TASK:
Your reply is to be the lines below, exactly as written, with images omitted.

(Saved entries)
********************

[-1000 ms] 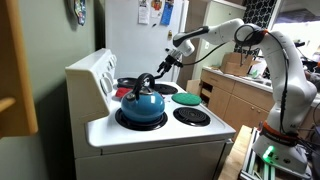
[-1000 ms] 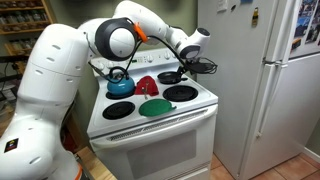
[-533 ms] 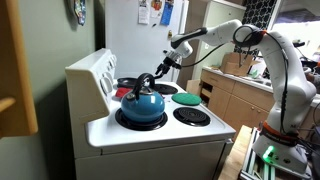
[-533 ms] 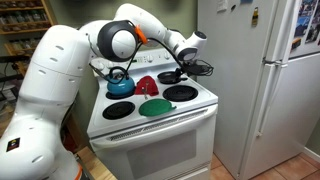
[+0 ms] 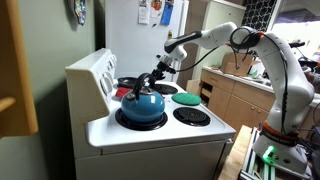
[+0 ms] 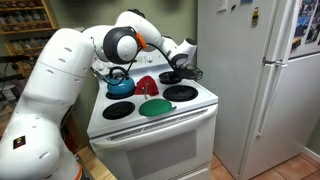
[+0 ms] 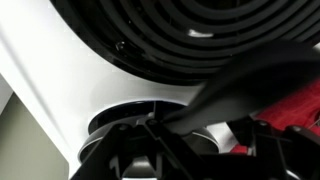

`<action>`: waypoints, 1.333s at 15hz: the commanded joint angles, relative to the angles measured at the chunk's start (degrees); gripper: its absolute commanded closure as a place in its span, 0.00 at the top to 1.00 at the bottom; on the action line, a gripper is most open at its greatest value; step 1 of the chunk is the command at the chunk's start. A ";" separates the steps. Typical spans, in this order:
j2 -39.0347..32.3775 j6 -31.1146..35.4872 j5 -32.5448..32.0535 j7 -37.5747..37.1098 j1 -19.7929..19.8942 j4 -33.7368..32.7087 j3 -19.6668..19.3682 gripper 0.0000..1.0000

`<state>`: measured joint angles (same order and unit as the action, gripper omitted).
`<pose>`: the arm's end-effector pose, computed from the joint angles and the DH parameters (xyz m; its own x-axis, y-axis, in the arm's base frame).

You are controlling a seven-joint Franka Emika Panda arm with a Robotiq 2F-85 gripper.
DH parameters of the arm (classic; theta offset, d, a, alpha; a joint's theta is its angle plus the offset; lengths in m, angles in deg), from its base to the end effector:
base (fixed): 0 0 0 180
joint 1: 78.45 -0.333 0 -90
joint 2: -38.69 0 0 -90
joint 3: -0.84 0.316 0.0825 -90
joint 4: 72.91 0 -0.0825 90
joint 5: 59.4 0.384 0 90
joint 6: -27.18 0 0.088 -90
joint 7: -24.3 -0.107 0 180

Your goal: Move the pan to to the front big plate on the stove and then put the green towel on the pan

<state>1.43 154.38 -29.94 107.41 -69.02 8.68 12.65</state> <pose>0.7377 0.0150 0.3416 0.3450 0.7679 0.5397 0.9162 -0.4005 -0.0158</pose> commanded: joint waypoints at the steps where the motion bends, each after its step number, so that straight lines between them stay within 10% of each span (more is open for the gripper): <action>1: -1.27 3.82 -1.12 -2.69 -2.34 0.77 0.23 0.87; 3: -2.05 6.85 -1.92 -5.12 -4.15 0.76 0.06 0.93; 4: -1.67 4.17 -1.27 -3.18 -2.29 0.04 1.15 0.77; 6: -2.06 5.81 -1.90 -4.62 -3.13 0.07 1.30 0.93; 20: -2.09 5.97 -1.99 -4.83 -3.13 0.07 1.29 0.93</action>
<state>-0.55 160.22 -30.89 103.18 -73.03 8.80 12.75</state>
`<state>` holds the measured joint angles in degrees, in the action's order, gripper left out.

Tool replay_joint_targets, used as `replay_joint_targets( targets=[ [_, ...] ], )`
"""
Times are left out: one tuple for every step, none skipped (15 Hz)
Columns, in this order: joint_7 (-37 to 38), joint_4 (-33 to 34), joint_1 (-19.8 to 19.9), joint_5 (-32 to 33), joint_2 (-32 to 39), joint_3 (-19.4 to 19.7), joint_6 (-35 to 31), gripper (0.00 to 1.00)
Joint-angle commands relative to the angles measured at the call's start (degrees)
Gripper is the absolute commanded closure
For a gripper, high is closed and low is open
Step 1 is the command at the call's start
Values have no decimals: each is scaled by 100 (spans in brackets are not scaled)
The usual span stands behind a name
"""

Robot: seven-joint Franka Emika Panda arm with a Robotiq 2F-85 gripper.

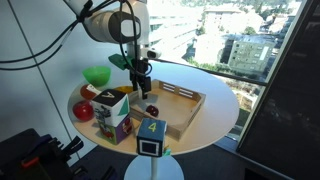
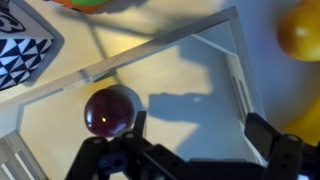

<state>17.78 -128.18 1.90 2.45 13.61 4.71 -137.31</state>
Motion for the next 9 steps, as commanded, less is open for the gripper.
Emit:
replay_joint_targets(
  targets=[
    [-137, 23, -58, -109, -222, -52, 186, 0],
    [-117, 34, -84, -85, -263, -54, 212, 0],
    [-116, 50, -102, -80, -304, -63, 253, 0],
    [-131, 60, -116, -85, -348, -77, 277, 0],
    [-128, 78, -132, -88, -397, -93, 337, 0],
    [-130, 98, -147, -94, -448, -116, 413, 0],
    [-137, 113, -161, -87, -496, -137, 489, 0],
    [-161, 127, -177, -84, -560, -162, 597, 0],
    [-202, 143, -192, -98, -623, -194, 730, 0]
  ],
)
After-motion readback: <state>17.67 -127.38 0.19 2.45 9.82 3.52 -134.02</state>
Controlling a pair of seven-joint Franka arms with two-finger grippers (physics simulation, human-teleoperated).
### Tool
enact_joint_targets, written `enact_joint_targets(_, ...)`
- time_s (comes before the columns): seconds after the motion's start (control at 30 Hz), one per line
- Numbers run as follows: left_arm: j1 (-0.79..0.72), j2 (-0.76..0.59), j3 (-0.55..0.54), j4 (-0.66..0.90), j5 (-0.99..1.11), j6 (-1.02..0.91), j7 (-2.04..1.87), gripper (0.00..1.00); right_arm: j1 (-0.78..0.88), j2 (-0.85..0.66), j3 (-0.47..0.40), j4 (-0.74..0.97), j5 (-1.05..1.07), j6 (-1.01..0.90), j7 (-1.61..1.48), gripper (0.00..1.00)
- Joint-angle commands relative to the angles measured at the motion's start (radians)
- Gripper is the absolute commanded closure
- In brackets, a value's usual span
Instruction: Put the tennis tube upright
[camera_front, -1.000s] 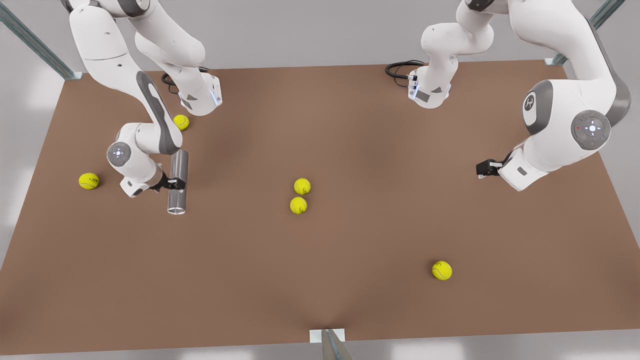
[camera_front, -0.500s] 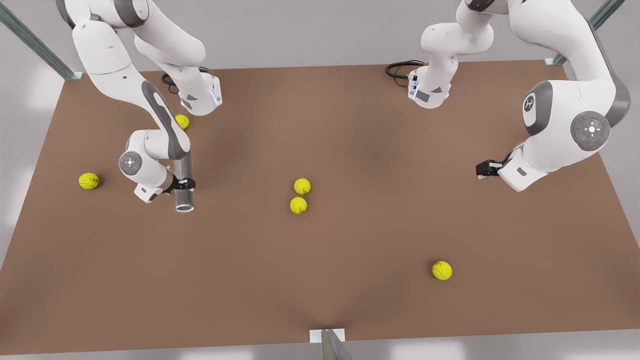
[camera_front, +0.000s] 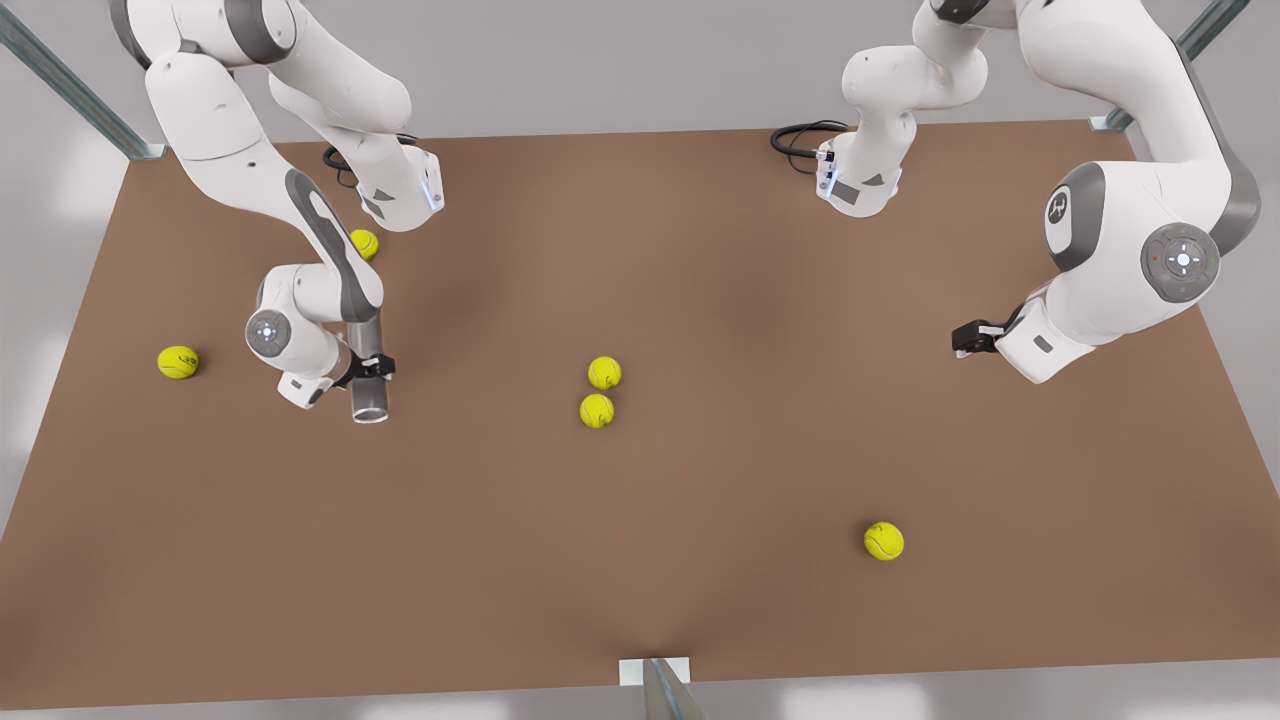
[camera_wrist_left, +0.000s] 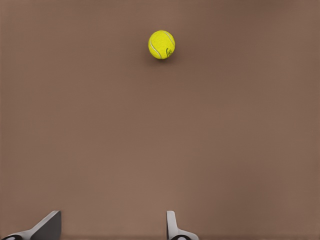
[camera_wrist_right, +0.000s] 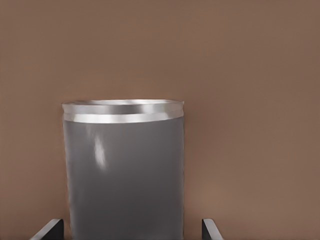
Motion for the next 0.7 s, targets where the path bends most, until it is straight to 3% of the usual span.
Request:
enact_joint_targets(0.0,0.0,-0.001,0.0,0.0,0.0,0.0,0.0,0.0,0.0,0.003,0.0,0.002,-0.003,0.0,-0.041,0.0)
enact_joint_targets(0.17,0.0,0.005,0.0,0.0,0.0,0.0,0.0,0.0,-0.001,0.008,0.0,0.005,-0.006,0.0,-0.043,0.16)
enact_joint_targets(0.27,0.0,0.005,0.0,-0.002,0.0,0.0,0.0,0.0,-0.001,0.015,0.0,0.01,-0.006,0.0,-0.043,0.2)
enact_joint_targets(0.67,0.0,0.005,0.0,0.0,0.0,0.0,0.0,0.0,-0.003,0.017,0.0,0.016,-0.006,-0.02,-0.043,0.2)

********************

WRITTEN REPLY:
[-1000 ms] 
[-1000 ms] 
[-533 ms] 
[-533 ms] 
[+0 ms] 
[+0 ms] 
[+0 ms] 

`<action>`: waypoints, 1.333s at 15hz: the commanded joint angles, relative to the angles measured at the chunk's start (degrees); gripper: its absolute commanded closure as a place in its span, 0.00 at the top to 1.00 at the bottom; on the action line, a gripper is most open at its greatest value; step 1 of the chunk is the command at the chunk's start. A ";" separates the steps. Typical spans, in this order:
j2 -39.0347..32.3775 j6 -31.1146..35.4872 j5 -32.5448..32.0535 j7 -37.5747..37.1098 j1 -19.7929..19.8942 j4 -33.7368..32.7087 j3 -19.6668..19.3682 gripper 0.0000..1.0000

`<state>`: measured joint angles (same order and unit as the action, gripper omitted).
`<pose>`: the arm's end-effector pose, computed from the joint angles and the DH parameters (xyz m; its own x-axis, y-axis, in the arm's base frame).

You are controlling a seven-joint Franka Emika Panda arm with a Robotiq 2F-85 gripper.
DH parameters of the arm (classic; theta offset, d, a, alpha; a joint's theta is its angle plus the offset; lengths in m, angles in deg), from its base to the end effector:
base (fixed): 0 0 0 180
joint 1: 78.45 -0.333 0 -90
joint 2: -38.69 0 0 -90
joint 3: -0.84 0.316 0.0825 -90
joint 4: 72.91 0 -0.0825 90
joint 5: 59.4 0.384 0 90
joint 6: -27.18 0 0.088 -90
joint 7: -24.3 -0.107 0 180

Your goal: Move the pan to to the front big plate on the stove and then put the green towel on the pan

<state>1.43 154.38 -29.94 107.41 -69.02 8.68 12.65</state> <pose>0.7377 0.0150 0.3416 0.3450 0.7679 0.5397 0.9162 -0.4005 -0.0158</pose> commanded: joint waypoints at the steps where the motion bends, each after its step number, so that straight lines between them stay within 10% of each span (more is open for the gripper): <action>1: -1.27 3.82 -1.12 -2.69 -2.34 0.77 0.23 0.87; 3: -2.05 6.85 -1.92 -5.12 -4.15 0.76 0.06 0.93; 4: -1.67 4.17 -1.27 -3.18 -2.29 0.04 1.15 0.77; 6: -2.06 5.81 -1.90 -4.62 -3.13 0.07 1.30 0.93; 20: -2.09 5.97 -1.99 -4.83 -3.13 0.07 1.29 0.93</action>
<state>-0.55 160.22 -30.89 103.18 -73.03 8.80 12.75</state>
`<state>` holds the measured joint angles in degrees, in the action's order, gripper left out.

Tool replay_joint_targets, used as `replay_joint_targets( targets=[ [_, ...] ], )`
"""
Times are left out: one tuple for every step, none skipped (15 Hz)
Columns, in this order: joint_7 (-37 to 38), joint_4 (-33 to 34), joint_1 (-19.8 to 19.9), joint_5 (-32 to 33), joint_2 (-32 to 39), joint_3 (-19.4 to 19.7), joint_6 (-35 to 31), gripper (0.00 to 1.00)
Joint-angle commands relative to the angles measured at the call's start (degrees)
Gripper is the absolute commanded closure
For a gripper, high is closed and low is open
Step 1 is the command at the call's start
Values have no decimals: each is scaled by 100 (spans in brackets are not scaled)
The usual span stands behind a name
"""

Robot: seven-joint Franka Emika Panda arm with a Robotiq 2F-85 gripper.


<state>17.78 -128.18 1.90 2.45 13.61 4.71 -137.31</state>
Motion for the next 9 steps, as commanded, less is open for the gripper.
Emit:
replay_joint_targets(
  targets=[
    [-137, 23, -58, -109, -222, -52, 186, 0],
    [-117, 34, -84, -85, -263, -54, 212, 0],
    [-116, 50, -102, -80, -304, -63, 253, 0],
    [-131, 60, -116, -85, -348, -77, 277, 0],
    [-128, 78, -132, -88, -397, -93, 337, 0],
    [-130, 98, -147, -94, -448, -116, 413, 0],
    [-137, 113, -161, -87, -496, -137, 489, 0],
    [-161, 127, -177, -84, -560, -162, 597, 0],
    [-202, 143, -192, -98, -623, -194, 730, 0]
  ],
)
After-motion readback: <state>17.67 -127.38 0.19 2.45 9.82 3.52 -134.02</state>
Controlling a pair of seven-joint Franka arms with two-finger grippers (physics simulation, human-teleoperated).
### Tool
enact_joint_targets, written `enact_joint_targets(_, ...)`
- time_s (comes before the columns): seconds after the motion's start (control at 30 Hz), one per line
- Numbers run as follows: left_arm: j1 (-0.79..0.72), j2 (-0.76..0.59), j3 (-0.55..0.54), j4 (-0.66..0.90), j5 (-0.99..1.11), j6 (-1.02..0.91), j7 (-2.04..1.87), gripper (0.00..1.00); right_arm: j1 (-0.78..0.88), j2 (-0.85..0.66), j3 (-0.47..0.40), j4 (-0.74..0.97), j5 (-1.05..1.07), j6 (-1.01..0.90), j7 (-1.61..1.48), gripper (0.00..1.00)
- Joint-angle commands relative to the angles measured at the motion's start (radians)
- Gripper is the absolute commanded closure
- In brackets, a value's usual span
Instruction: Put the tennis tube upright
[camera_front, -1.000s] 
[camera_front, -0.500s] 
[camera_front, +0.000s] 
[camera_wrist_left, +0.000s] 
[camera_wrist_right, +0.000s] 
Motion for the next 0.7 s, targets where the path bends most, until it is straight to 3% of the usual span.
Request:
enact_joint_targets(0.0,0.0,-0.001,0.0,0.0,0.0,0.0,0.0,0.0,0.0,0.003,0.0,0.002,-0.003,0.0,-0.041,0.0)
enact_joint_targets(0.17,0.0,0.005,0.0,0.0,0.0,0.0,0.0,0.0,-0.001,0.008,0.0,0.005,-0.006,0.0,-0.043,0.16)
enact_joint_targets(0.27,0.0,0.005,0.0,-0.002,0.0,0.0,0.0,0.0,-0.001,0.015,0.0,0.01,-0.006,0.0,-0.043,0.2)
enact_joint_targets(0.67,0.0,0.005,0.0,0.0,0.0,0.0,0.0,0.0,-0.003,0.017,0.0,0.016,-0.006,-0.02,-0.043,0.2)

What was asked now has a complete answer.